### What is needed
Without the images, repeat every line of the listing exactly.
** Opening Given material block **
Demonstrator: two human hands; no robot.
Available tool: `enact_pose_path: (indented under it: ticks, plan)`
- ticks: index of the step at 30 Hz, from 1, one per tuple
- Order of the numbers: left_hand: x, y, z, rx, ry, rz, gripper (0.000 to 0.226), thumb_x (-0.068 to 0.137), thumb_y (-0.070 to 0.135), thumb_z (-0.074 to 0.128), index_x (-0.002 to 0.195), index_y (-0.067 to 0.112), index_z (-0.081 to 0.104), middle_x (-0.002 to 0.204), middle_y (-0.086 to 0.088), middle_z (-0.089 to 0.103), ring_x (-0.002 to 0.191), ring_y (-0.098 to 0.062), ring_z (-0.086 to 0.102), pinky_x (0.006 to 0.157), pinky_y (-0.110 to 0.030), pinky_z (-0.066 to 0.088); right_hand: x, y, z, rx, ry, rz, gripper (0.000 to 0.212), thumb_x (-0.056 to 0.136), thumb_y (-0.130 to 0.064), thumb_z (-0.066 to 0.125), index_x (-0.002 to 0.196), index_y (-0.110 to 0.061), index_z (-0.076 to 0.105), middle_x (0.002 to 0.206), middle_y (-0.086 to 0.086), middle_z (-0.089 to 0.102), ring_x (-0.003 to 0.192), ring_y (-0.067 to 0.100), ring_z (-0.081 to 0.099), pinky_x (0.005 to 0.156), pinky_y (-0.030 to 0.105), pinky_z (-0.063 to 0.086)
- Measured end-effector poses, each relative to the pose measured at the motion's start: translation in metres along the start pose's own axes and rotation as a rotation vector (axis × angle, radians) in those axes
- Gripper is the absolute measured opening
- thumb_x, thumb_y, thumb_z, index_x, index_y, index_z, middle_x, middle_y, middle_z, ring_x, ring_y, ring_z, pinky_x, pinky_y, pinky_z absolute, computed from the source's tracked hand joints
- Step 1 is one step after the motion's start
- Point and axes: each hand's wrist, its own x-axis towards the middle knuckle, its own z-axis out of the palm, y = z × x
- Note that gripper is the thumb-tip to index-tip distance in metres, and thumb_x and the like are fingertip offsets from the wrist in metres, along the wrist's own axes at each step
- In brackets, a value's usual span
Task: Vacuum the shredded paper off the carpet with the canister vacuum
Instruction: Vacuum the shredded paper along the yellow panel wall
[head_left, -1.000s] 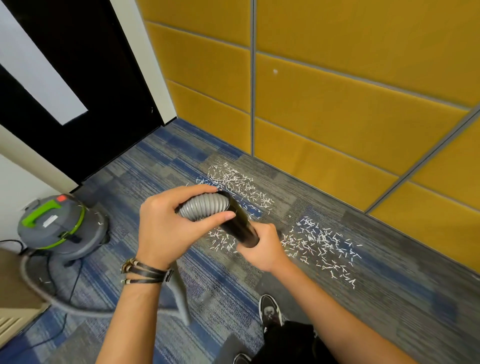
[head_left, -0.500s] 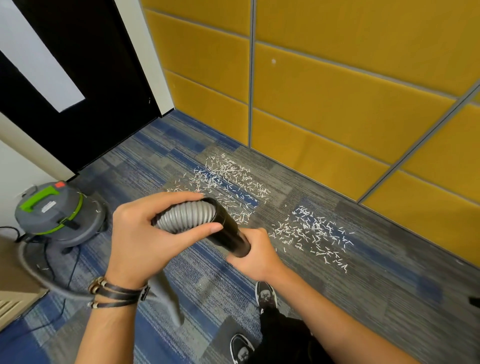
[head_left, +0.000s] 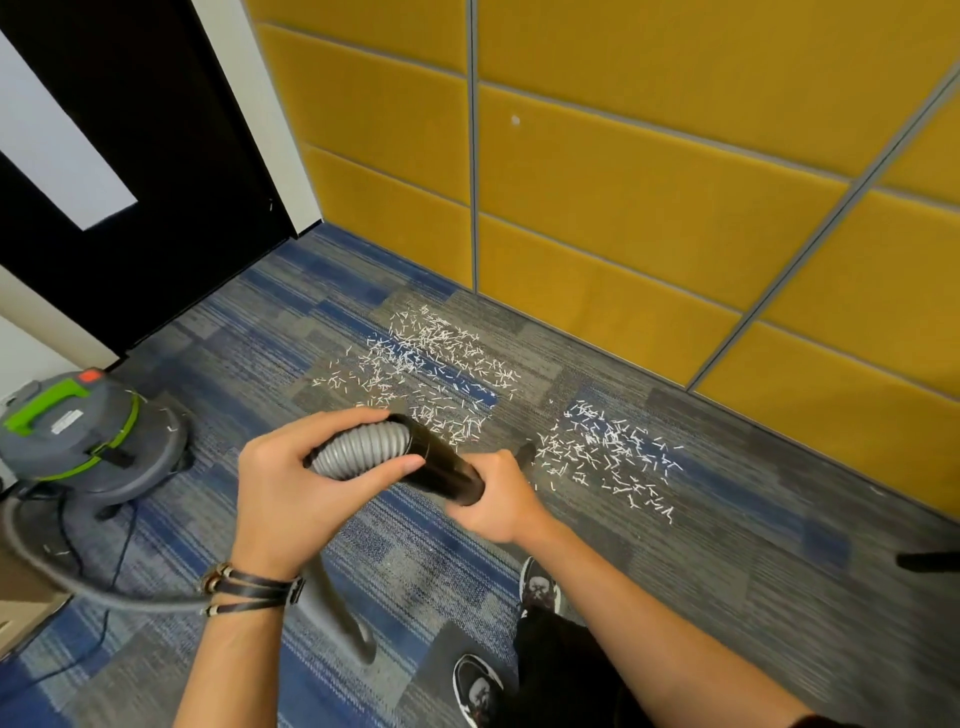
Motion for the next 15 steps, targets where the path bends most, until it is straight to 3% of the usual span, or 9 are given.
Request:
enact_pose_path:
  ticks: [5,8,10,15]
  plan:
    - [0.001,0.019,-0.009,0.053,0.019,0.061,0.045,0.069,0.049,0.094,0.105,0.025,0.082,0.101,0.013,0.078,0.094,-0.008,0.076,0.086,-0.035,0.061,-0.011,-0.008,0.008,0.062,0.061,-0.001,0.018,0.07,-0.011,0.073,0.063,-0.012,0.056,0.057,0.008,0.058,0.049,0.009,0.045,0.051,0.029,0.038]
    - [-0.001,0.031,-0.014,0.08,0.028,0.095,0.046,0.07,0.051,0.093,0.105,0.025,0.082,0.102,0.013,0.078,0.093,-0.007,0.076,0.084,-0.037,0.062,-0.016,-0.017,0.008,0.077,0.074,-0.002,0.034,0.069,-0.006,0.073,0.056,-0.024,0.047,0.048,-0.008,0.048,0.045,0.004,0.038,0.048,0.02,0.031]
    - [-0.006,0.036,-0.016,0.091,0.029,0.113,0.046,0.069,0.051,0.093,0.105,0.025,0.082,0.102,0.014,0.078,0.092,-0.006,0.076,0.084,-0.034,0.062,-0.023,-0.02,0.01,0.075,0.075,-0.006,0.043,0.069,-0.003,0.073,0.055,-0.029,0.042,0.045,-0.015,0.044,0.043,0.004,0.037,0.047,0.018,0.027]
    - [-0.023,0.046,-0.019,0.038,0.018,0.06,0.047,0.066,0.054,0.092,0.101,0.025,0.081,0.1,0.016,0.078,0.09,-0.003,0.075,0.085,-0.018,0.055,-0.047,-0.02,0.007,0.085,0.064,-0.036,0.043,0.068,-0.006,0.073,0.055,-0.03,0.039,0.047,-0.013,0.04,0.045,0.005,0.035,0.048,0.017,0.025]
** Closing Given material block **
### Answer for the task
Demonstrator: two human hands; no robot.
Available tool: `enact_pose_path: (indented under it: ticks, plan)`
- ticks: index of the step at 30 Hz, from 1, one per tuple
- Order of the numbers: left_hand: x, y, z, rx, ry, rz, gripper (0.000 to 0.226), thumb_x (-0.068 to 0.137), thumb_y (-0.070 to 0.135), thumb_z (-0.074 to 0.128), index_x (-0.002 to 0.195), index_y (-0.067 to 0.112), index_z (-0.081 to 0.104), middle_x (-0.002 to 0.204), middle_y (-0.086 to 0.088), middle_z (-0.089 to 0.103), ring_x (-0.002 to 0.191), ring_y (-0.098 to 0.062), ring_z (-0.086 to 0.102), pinky_x (0.006 to 0.157), pinky_y (-0.110 to 0.030), pinky_z (-0.066 to 0.088); right_hand: x, y, z, rx, ry, rz, gripper (0.000 to 0.212), thumb_x (-0.056 to 0.136), thumb_y (-0.130 to 0.064), thumb_z (-0.066 to 0.125), index_x (-0.002 to 0.196), index_y (-0.110 to 0.061), index_z (-0.076 to 0.105), middle_x (0.002 to 0.206), middle_y (-0.086 to 0.086), middle_z (-0.089 to 0.102), ring_x (-0.003 to 0.192), ring_y (-0.067 to 0.100), ring_z (-0.081 to 0.099), pinky_x (0.005 to 0.156), pinky_y (-0.030 to 0.105), pinky_z (-0.063 to 0.086)
- Measured end-effector poses, each relative to the pose measured at the motion's start: translation in metres along the start pose's own axes and rotation as a rotation vector (axis × angle, radians) in those axes
- Gripper is the absolute measured opening
- thumb_x, thumb_y, thumb_z, index_x, index_y, index_z, middle_x, middle_y, middle_z, ring_x, ring_y, ring_z, pinky_x, pinky_y, pinky_z absolute, computed from the source's tracked hand joints
- Step 1 is one step after the motion's start
- Point and axes: each hand's wrist, its own x-axis towards the middle knuckle, its own z-axis out of the palm, y = z × x
- Note that gripper is the thumb-tip to index-tip distance in metres, and thumb_x and the like are fingertip offsets from the wrist in metres, along the wrist's own axes at each step
- In brackets, a value's usual span
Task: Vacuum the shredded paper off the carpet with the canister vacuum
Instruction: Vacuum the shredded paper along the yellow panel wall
[head_left, -1.000s] 
[head_left, -0.500s] 
[head_left, +0.000s] 
Motion for the next 15 steps, targets where the path bends most, until it is straight to 3% of the usual span, or 9 are given.
Request:
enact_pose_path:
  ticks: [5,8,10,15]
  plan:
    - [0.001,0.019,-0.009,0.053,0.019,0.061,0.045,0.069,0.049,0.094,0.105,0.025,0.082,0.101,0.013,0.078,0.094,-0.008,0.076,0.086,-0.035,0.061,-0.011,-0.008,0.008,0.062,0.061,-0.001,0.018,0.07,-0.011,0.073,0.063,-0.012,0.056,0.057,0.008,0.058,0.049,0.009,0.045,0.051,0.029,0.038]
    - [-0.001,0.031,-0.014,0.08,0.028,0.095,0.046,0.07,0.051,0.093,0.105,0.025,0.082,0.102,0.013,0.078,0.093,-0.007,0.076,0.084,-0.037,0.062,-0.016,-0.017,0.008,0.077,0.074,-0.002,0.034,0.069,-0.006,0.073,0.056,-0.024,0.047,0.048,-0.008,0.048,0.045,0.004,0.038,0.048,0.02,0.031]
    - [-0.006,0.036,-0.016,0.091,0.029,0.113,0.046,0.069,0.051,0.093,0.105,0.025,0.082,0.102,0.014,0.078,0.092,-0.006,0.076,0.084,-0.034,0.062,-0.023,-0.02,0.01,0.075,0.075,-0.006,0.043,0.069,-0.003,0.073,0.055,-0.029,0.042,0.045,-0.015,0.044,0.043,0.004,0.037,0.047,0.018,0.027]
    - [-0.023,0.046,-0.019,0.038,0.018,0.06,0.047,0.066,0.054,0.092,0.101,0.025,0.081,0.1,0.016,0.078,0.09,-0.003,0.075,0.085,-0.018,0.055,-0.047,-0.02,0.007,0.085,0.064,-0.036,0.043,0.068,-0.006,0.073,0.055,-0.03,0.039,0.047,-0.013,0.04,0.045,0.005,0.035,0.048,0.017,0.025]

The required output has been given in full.